迷宮の魔物は銃火器や飛び道具では駆除できなかった。

素手、あるいは武器を握れば魔物を倒す事が出来たが武器そのものの効果は薄く、人の体には何か力が宿っていると考えられた。

そこで当時の支配者は、前時代の奴隷と言われる身分の者達を定期的に投入して調査を行った。

奴隷には人権がなく、物や所有物として扱われていた。


迷宮発生から暫くの間、活発な調査は行われなかった。

危険の割に得られる物が余りにも乏しかったからだ。

奴隷もタダではない。

一部の者は天から響いた鐘の音とその力を天啓・神託などと呼び奇跡を願ったが、世界に変化は見られず、その声はいつしか消えていた。

迷宮が生まれても人は変わらず血を流し合っていた。


迷宮調査から数年が過ぎた頃、ドロップ品の転職玉を使って下級職に就いた奴隷が現れた。探索者の始祖『カカ』である。

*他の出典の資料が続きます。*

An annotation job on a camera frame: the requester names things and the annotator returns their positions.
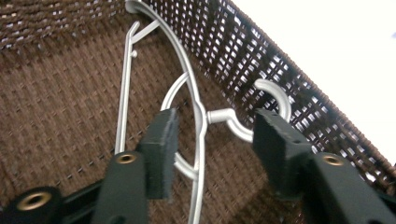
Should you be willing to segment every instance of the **wicker basket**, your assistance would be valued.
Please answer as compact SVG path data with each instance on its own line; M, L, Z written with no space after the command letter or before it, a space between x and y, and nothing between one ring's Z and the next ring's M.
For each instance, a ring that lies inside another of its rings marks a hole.
M396 170L298 66L232 2L145 1L190 53L208 110L233 107L252 127L254 109L277 110L253 87L264 77L292 102L290 124L313 144L349 159L373 188L395 195ZM124 38L134 21L122 1L0 2L0 203L38 186L68 195L103 178L117 126ZM127 147L134 149L181 75L161 31L136 45ZM174 101L180 152L192 160L187 88ZM191 182L177 173L172 202L150 202L152 223L186 223ZM250 145L224 124L206 138L202 223L301 223L299 204L278 201Z

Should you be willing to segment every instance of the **woven rattan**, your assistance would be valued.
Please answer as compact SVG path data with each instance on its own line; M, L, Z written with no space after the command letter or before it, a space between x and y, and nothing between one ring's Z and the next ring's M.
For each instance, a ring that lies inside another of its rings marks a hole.
M206 109L277 110L253 88L264 77L292 102L290 124L313 144L349 159L373 188L394 196L396 171L298 66L230 1L145 1L171 26L194 65ZM122 1L0 2L0 203L38 186L63 195L103 178L115 144L124 38L134 21ZM161 31L135 45L127 148L134 149L181 75ZM191 100L184 88L180 152L192 160ZM176 174L173 199L150 202L152 223L186 223L191 182ZM300 206L278 201L250 145L224 124L206 138L202 223L301 223Z

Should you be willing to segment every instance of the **clothes hanger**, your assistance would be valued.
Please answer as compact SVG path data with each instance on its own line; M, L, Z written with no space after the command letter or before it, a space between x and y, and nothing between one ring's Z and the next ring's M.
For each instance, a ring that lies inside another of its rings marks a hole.
M207 126L210 123L217 123L226 121L228 127L239 138L252 142L253 131L245 128L237 119L235 111L231 108L207 111L202 104L198 92L195 75L189 58L184 48L179 44L178 38L173 31L169 28L166 22L148 5L138 0L127 0L125 2L126 10L130 13L141 12L149 16L153 22L136 33L139 22L135 22L131 29L128 31L125 40L124 52L124 66L122 71L121 91L120 91L120 110L117 126L115 154L123 152L125 149L125 134L126 134L126 121L128 111L128 99L131 78L131 64L132 58L137 56L137 52L133 49L133 44L137 43L140 39L145 37L151 31L160 27L165 35L170 40L172 46L179 58L183 74L176 80L176 82L166 93L161 110L167 109L171 106L180 87L187 83L191 95L194 120L195 120L195 159L194 165L191 166L184 158L176 153L175 166L186 177L192 180L191 191L191 207L189 214L189 224L199 223L202 200L204 196L204 181L205 181L205 135ZM289 121L291 117L291 107L288 96L273 82L264 79L258 79L255 82L255 87L258 90L266 91L274 96L278 102L279 114L282 118Z

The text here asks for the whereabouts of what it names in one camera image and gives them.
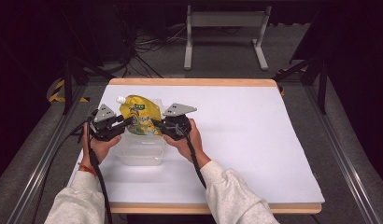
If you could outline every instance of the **sweatshirt sleeve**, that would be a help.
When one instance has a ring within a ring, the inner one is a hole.
[[[71,186],[55,197],[45,223],[104,223],[104,195],[97,186],[97,177],[77,171]]]
[[[206,200],[218,224],[278,223],[267,201],[254,194],[235,170],[224,170],[210,161],[201,173],[206,182]]]

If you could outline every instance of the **plastic tub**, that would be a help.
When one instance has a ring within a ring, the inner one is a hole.
[[[130,166],[157,166],[163,162],[165,141],[162,136],[123,134],[116,155]]]

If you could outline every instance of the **person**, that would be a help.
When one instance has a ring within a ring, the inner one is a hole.
[[[203,151],[201,134],[194,119],[190,119],[190,123],[191,144],[195,149],[195,156],[206,182],[206,201],[215,221],[219,224],[278,223],[267,201],[253,193],[237,171],[224,169],[217,161],[211,160],[206,155]],[[186,139],[175,141],[168,135],[163,138],[168,145],[177,148],[180,155],[192,163]],[[98,160],[102,161],[109,149],[120,140],[119,136],[109,142],[93,139],[91,145]],[[86,134],[83,136],[83,159],[80,164],[82,165],[75,174],[71,186],[63,189],[56,196],[46,223],[66,223],[70,220],[72,223],[104,223],[104,196],[96,188],[97,178],[91,174],[93,169],[88,157]]]

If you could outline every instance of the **yellow pouch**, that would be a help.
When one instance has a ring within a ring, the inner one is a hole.
[[[128,132],[138,135],[162,135],[152,121],[162,120],[160,108],[145,97],[127,96],[125,103],[120,106],[120,112],[124,119],[132,118],[132,124],[127,127]]]

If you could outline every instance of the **white surface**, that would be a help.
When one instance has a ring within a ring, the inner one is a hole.
[[[109,85],[101,104],[120,113],[117,96],[130,94],[197,107],[187,116],[207,155],[238,171],[267,202],[324,202],[277,88]],[[206,203],[193,166],[168,145],[160,166],[126,166],[111,150],[100,168],[114,203]]]

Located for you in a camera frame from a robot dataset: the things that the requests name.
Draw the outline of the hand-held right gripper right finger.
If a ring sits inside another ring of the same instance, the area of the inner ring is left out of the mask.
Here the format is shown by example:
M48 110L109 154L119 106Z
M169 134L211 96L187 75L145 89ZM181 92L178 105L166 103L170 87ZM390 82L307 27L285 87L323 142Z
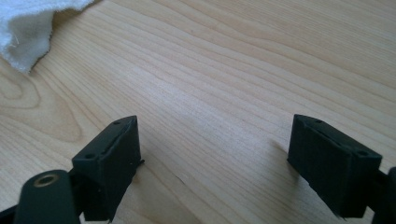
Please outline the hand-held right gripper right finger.
M339 217L362 217L382 156L333 126L293 117L288 162Z

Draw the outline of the white cloth with colourful stitching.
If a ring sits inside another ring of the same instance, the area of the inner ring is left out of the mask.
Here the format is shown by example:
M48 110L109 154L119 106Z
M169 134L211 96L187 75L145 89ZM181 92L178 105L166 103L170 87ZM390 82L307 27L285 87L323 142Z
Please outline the white cloth with colourful stitching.
M0 56L14 69L29 73L50 50L53 15L82 10L94 0L0 0Z

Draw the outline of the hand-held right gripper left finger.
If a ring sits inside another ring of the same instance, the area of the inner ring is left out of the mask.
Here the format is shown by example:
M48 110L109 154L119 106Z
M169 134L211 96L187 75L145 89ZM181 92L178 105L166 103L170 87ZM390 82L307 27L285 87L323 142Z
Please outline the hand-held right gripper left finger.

カカには当時魔力を持たなかった人類には考えられないような力が宿った。

カカは奴隷達の中で一躍英雄となり、積極的に危険な迷宮探索を希望する者も現れ始めた。

この時に下級職のジョブが幾つも確認されたため、迷宮の解明と攻略に国も本腰を上げ始めた。


やがて探索者、斥候、戦士、剣士、制作者、流浪人の下級職6種類の能力が判明する。

取り分け、制作者ジョブがもたらした影響は大きく、様々なアイテムが作られたことで迷宮調査は一気に加速した。

中級迷宮の魔物を倒せば食料が得られるため、天候に左右されない貴重な資源として注目され集める。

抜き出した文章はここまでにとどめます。